Russell Allen

No. 50
- Position: Linebacker

Personal information
- Born: May 5, 1986 (age 40) Upland, California, U.S.
- Listed height: 6 ft 3 in (1.91 m)
- Listed weight: 238 lb (108 kg)

Career information
- High school: Vista (Vista, California)
- College: San Diego State
- NFL draft: 2009: undrafted

Career history
- Jacksonville Jaguars (2009–2013);

Career NFL statistics
- Total tackles: 331
- Sacks: 2
- Forced fumbles: 2
- Fumble recoveries: 3
- Interceptions: 1
- Stats at Pro Football Reference

= Russell Allen (American football) =

American football player (born 1986)

Russell Allen (born May 5, 1986) is an American former professional football player who was a linebacker for the Jacksonville Jaguars of the National Football League (NFL) from 2009 to 2013. He played college football for the San Diego State Aztecs.
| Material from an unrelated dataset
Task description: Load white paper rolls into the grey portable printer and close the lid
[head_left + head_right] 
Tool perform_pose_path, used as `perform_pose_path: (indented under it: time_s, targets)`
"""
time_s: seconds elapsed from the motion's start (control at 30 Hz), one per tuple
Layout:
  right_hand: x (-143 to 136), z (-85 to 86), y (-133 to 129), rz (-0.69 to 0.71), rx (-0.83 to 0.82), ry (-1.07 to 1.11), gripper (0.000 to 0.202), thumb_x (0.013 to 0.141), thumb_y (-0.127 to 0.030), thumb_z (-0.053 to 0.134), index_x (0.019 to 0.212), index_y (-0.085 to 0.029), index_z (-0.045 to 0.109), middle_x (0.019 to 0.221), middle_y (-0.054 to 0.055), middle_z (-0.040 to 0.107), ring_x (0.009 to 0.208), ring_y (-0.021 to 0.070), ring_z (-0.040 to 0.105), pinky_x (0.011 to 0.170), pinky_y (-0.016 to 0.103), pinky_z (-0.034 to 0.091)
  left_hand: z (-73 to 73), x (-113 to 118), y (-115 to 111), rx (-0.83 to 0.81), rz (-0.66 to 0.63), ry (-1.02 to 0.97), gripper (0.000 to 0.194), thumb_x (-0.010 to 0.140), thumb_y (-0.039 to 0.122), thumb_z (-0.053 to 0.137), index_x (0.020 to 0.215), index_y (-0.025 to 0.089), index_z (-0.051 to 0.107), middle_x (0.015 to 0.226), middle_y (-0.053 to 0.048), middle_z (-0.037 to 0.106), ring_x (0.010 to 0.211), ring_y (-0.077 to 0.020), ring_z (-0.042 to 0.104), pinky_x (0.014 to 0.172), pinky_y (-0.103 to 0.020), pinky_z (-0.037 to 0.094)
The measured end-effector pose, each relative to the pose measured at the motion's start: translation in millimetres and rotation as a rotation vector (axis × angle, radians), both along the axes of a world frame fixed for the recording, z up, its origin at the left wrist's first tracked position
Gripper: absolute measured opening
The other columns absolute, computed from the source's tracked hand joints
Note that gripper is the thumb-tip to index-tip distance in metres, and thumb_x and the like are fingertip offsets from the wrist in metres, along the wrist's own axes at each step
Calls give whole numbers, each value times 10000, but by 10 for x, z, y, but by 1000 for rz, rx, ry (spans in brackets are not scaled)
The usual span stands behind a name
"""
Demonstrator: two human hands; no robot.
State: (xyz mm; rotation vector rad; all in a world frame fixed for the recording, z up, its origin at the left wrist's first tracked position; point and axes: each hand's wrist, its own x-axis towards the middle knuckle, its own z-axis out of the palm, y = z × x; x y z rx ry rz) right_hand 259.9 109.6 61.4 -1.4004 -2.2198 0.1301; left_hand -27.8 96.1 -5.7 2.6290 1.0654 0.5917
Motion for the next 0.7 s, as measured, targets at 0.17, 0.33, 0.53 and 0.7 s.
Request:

Allen was signed as an undrafted free agent by the Jaguars in 2009. He suffered a career-ending stroke during a game in 2013.

==Professional career==
Allen was signed as an undrafted free agent by the Jacksonville Jaguars on April 26, 2009.

On September 5, 2009, he became one of two undrafted rookies, the other being Julius Williams, to make the Jaguars opening day roster.

Allen was named starting weakside linebacker on October 11, 2009 against the Seattle Seahawks. During the 2009 season, Allen played in all 16 games, starting five.

Allen suffered a stroke on December 15, 2013 during a game against the Buffalo Bills. Allen was placed on injured reserve on December 19, 2013, ending his season. Doctors subsequently advised him to avoid playing again.

Allen was released by the Jaguars on April 17, 2014.

On April 22, 2014, he announced his retirement from the NFL at the age of 27.